Financial Times FT.com

Military force will not defeat Islamist revivalism

By Dana Allin and Steven Simon

Published: October 9 2006 18:09 | Last updated: October 9 2006 18:09

The recently declassified findings of a US National Intelligence Estimate on terrorism have caused a furore by stating the obvious: the Iraq war has radicalised Muslims and rallied many of them to the terrorist cause. The findings are controversial only because George W. Bush refuses to entertain any second thoughts in the war against what he now calls Islamo-fascism. Not long ago Donald Rumsfeld, the defence secretary, said that raising questions about this “war” was tantamount to appeasing “a new type of fascism”. Newt Gingrich, former House speaker, says we are in a third world war.

This mindset is dangerous. The concept of an all-fronts war against Islamist extremism – and its conflation with the separate problem of Ba’athist despotism – was part of the intellectual trap that carried us into Iraq. That adventure has not gone well, yet the same illogic is now applied to Iran. There is no doubt that Iran’s thuggish regime poses a serious obstacle to Middle East peacemaking and, if it develops nuclear weapons, a potentially existential threat to Israel.

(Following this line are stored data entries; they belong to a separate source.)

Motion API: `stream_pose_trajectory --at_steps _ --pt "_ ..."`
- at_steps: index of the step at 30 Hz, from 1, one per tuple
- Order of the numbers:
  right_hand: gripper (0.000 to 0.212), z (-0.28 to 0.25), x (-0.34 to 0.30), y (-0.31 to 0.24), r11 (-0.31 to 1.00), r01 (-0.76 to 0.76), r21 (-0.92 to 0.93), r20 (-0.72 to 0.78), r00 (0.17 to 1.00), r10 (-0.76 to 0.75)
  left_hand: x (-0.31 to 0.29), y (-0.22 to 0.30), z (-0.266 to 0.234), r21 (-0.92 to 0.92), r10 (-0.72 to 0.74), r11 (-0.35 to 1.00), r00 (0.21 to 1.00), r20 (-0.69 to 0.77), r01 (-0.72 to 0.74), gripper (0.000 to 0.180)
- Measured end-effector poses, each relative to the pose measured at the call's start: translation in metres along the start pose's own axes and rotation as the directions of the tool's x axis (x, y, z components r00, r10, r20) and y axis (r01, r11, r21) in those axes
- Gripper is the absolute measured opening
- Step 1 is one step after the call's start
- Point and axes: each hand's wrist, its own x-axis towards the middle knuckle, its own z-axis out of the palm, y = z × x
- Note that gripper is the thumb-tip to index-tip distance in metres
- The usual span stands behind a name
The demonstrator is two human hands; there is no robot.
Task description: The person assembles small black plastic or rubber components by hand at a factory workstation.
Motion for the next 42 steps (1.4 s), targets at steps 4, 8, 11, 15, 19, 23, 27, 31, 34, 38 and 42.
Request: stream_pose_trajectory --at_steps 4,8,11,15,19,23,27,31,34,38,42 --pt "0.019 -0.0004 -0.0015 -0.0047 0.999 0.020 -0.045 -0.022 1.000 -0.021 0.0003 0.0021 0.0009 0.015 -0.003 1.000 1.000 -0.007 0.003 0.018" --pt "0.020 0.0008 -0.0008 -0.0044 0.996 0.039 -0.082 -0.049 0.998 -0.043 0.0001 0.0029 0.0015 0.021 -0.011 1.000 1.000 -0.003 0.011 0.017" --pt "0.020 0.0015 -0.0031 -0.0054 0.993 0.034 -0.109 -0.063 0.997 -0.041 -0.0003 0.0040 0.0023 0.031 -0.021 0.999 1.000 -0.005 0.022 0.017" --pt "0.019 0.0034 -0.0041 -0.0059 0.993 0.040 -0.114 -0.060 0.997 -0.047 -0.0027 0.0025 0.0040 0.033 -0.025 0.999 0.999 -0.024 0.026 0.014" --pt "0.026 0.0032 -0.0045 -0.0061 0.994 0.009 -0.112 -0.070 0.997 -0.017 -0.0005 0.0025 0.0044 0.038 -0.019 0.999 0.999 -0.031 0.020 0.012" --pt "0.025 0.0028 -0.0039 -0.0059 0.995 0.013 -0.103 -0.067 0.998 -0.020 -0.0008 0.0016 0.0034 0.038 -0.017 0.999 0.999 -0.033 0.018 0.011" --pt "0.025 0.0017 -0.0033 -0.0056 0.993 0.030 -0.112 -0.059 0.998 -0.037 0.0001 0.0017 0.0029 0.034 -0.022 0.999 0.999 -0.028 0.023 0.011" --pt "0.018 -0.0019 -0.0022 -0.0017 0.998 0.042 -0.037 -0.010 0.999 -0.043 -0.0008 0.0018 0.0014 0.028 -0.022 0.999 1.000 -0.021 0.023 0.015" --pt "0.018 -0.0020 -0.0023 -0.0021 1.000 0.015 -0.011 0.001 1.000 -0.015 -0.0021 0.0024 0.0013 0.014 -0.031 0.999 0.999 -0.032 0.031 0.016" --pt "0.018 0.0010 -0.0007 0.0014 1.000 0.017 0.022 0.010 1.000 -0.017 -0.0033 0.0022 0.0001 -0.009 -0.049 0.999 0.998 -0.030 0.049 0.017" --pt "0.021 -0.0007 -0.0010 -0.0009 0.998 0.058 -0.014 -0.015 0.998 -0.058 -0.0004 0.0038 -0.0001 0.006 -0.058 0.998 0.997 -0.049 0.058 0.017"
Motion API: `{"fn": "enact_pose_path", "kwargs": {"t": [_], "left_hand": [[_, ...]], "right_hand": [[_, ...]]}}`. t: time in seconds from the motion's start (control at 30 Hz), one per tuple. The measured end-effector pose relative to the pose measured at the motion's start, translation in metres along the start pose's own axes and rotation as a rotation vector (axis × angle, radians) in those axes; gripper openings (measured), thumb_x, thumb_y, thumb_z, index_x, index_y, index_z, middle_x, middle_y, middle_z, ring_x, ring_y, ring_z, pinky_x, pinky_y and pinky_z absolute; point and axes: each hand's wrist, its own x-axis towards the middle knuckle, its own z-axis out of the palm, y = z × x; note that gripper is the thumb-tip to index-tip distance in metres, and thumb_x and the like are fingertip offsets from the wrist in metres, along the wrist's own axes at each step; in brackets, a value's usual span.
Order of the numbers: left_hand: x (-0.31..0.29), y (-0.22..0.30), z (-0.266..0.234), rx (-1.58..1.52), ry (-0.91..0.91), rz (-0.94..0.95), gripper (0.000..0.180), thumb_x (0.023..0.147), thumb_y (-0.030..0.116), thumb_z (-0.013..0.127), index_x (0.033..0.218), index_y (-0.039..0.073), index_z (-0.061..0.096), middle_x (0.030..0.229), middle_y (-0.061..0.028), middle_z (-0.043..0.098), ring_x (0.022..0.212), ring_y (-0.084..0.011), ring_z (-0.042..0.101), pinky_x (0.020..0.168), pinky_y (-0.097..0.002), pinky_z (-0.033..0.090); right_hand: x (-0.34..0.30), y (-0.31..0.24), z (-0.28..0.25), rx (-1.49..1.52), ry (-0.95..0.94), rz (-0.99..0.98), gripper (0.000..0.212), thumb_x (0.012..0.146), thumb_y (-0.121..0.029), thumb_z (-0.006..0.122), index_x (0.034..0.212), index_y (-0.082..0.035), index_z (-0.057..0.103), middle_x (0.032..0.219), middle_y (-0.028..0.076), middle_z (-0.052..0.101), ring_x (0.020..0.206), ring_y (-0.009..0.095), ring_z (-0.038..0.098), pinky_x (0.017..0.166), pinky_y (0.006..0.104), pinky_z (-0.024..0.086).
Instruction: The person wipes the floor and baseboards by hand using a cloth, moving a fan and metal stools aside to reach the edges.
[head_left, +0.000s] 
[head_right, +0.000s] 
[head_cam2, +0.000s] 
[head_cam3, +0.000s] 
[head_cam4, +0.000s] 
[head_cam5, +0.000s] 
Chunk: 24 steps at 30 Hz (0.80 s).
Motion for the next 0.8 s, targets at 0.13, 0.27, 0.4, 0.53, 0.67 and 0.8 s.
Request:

The tools to contain that threat must include the deterrent power of US military force. But dismissing diplomacy with Iran or Syria as “appeasement” is not serious. And the idea that Israel’s recent battles in Lebanon were to be encouraged as part of a proxy war between Washington and Tehran shows ignorance – or indifference – to the narrative impact of the televised bombing of Muslim civilians.